What the task asks: Could you tally the lines in the listing below that include the word "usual"? Respond with the total alone.

Source data:
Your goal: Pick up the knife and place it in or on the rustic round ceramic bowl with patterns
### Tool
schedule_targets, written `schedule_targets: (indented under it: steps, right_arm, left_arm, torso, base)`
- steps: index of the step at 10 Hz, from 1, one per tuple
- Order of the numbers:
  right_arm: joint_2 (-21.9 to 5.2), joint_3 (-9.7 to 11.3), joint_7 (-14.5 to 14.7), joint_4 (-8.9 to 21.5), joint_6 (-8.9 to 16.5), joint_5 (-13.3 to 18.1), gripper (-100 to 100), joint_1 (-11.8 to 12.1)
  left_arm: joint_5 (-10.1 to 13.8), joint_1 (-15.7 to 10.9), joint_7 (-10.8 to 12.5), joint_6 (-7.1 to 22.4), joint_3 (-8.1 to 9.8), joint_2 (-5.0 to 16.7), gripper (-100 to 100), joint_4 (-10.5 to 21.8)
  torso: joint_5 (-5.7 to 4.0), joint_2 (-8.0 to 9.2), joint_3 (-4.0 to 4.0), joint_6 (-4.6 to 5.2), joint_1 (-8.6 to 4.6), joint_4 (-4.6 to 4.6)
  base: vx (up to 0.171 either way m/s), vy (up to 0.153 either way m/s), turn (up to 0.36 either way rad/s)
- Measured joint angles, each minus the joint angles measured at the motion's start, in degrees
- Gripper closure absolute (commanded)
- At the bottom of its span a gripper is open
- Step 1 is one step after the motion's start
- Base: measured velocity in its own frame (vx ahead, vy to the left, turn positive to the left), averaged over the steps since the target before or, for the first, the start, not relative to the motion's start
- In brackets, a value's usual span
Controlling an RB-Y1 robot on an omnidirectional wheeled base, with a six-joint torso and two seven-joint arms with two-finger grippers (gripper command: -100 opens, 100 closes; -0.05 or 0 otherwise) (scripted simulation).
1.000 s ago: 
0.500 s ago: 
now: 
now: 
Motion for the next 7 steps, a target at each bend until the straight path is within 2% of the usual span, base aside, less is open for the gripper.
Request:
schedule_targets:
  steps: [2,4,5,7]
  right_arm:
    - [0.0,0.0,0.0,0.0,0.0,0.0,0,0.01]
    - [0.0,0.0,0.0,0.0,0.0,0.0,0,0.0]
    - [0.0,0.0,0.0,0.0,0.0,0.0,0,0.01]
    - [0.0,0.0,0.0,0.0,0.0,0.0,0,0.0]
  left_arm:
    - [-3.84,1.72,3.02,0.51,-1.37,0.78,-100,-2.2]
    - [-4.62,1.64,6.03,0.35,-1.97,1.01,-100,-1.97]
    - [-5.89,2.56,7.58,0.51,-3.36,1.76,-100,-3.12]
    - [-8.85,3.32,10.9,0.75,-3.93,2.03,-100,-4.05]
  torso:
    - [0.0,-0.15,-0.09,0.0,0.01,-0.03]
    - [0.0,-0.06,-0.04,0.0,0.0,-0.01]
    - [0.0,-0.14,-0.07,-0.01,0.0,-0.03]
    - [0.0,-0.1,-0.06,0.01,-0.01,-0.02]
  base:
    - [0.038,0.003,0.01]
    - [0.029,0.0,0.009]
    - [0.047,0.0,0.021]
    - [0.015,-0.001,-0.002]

Reply: 2